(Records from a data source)
****************

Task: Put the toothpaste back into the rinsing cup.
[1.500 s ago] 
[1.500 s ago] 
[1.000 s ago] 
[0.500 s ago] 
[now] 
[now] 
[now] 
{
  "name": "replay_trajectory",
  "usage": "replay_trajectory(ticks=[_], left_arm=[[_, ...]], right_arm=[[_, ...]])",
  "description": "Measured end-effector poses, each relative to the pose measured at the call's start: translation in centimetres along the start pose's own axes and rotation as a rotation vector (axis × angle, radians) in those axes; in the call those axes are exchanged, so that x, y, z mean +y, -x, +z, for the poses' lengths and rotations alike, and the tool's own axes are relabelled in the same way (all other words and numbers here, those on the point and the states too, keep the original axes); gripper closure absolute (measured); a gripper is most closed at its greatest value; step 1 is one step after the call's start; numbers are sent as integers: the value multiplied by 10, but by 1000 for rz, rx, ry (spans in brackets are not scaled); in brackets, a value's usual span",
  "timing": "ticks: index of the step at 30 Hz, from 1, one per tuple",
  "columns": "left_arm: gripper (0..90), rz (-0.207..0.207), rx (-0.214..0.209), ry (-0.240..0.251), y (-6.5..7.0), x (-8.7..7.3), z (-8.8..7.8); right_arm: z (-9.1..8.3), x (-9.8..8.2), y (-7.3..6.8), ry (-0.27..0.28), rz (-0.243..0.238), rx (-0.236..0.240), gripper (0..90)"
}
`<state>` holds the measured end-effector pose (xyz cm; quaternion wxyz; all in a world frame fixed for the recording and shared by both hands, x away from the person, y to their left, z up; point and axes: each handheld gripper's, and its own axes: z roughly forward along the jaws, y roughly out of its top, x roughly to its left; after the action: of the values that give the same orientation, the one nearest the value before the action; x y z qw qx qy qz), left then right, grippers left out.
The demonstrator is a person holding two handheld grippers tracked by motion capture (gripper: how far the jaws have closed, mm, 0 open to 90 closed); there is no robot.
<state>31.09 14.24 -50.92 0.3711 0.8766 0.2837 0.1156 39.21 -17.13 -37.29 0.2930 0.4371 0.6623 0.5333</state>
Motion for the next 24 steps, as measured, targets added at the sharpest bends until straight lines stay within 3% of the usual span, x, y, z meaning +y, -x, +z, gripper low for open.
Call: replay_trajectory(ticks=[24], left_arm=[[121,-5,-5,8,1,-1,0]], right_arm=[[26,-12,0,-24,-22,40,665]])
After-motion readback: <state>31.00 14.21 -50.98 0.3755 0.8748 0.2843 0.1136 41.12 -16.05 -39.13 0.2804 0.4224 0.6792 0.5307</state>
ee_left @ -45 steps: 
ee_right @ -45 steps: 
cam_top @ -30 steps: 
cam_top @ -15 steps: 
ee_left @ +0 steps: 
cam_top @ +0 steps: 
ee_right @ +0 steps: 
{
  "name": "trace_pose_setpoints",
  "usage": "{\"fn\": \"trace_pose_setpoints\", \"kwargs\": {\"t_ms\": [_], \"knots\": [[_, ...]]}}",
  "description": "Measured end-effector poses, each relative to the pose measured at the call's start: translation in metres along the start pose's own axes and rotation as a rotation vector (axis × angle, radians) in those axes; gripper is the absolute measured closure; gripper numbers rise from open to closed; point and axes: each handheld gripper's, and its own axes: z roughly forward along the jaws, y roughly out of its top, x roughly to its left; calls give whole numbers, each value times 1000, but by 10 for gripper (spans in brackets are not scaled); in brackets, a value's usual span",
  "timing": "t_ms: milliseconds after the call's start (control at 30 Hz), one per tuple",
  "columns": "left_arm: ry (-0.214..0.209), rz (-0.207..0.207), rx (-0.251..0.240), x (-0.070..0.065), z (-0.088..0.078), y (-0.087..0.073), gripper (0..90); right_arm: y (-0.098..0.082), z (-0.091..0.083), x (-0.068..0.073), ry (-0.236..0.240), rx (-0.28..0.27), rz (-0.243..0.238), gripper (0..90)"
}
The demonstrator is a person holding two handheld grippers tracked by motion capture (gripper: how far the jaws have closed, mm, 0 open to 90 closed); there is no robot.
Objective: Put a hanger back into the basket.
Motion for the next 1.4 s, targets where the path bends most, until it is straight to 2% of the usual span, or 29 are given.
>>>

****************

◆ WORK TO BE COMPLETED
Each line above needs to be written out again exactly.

◆ SOLVED EXERCISE
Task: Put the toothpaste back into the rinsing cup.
[1.500 s ago] 
[1.500 s ago] 
[1.000 s ago] 
[0.500 s ago] 
[now] 
[now] 
[now] 
{
  "name": "replay_trajectory",
  "usage": "replay_trajectory(ticks=[_], left_arm=[[_, ...]], right_arm=[[_, ...]])",
  "description": "Measured end-effector poses, each relative to the pose measured at the call's start: translation in centimetres along the start pose's own axes and rotation as a rotation vector (axis × angle, radians) in those axes; in the call those axes are exchanged, so that x, y, z mean +y, -x, +z, for the poses' lengths and rotations alike, and the tool's own axes are relabelled in the same way (all other words and numbers here, those on the point and the states too, keep the original axes); gripper closure absolute (measured); a gripper is most closed at its greatest value; step 1 is one step after the call's start; numbers are sent as integers: the value multiplied by 10, but by 1000 for rz, rx, ry (spans in brackets are not scaled); in brackets, a value's usual span",
  "timing": "ticks: index of the step at 30 Hz, from 1, one per tuple",
  "columns": "left_arm: gripper (0..90), rz (-0.207..0.207), rx (-0.214..0.209), ry (-0.240..0.251), y (-6.5..7.0), x (-8.7..7.3), z (-8.8..7.8); right_arm: z (-9.1..8.3), x (-9.8..8.2), y (-7.3..6.8), ry (-0.27..0.28), rz (-0.243..0.238), rx (-0.236..0.240), gripper (0..90)"
}
`<state>` holds the measured end-effector pose (xyz cm; quaternion wxyz; all in a world frame fixed for the recording and shared by both hands, x away from the person, y to their left, z up; point and axes: each handheld gripper's, and its own axes: z roughly forward along the jaws, y roughly out of its top, x roughly to its left; after the action: of the values that give the same orientation, the one nearest the value before the action; x y z qw qx qy qz), left then right, grippers left out.
The demonstrator is a person holding two handheld grippers tracked by motion capture (gripper: how far the jaws have closed, mm, 0 open to 90 closed); there is no robot.
<state>31.09 14.24 -50.92 0.3711 0.8766 0.2837 0.1156 39.21 -17.13 -37.29 0.2930 0.4371 0.6623 0.5333</state>
Motion for the next 24 steps, as measured, targets added at the sharpest bends until straight lines stay within 3% of the usual span, x, y, z meaning +y, -x, +z, gripper low for open.
Call: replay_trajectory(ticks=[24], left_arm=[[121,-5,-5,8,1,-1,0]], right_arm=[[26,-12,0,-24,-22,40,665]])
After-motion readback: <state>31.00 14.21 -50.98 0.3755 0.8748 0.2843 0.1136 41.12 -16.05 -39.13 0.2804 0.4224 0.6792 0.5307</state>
ee_left @ -45 steps: 
ee_right @ -45 steps: 
cam_top @ -30 steps: 
cam_top @ -15 steps: 
ee_left @ +0 steps: 
cam_top @ +0 steps: 
ee_right @ +0 steps: 
{
  "name": "trace_pose_setpoints",
  "usage": "{\"fn\": \"trace_pose_setpoints\", \"kwargs\": {\"t_ms\": [_], \"knots\": [[_, ...]]}}",
  "description": "Measured end-effector poses, each relative to the pose measured at the call's start: translation in metres along the start pose's own axes and rotation as a rotation vector (axis × angle, radians) in those axes; gripper is the absolute measured closure; gripper numbers rise from open to closed; point and axes: each handheld gripper's, and its own axes: z roughly forward along the jaws, y roughly out of its top, x roughly to its left; calls give whole numbers, each value times 1000, but by 10 for gripper (spans in brackets are not scaled); in brackets, a value's usual span",
  "timing": "t_ms: milliseconds after the call's start (control at 30 Hz), one per tuple",
  "columns": "left_arm: ry (-0.214..0.209), rz (-0.207..0.207), rx (-0.251..0.240), x (-0.070..0.065), z (-0.088..0.078), y (-0.087..0.073), gripper (0..90); right_arm: y (-0.098..0.082), z (-0.091..0.083), x (-0.068..0.073), ry (-0.236..0.240), rx (-0.28..0.27), rz (-0.243..0.238), gripper (0..90)"
}
The demonstrator is a person holding two handheld grippers tracked by motion capture (gripper: how far the jaws have closed, mm, 0 open to 90 closed); there is no robot.
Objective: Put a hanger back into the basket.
Motion for the next 1.4 s, targets where the path bends most, until it is straight to 2% of the usual span, or 29 are given.
>>>

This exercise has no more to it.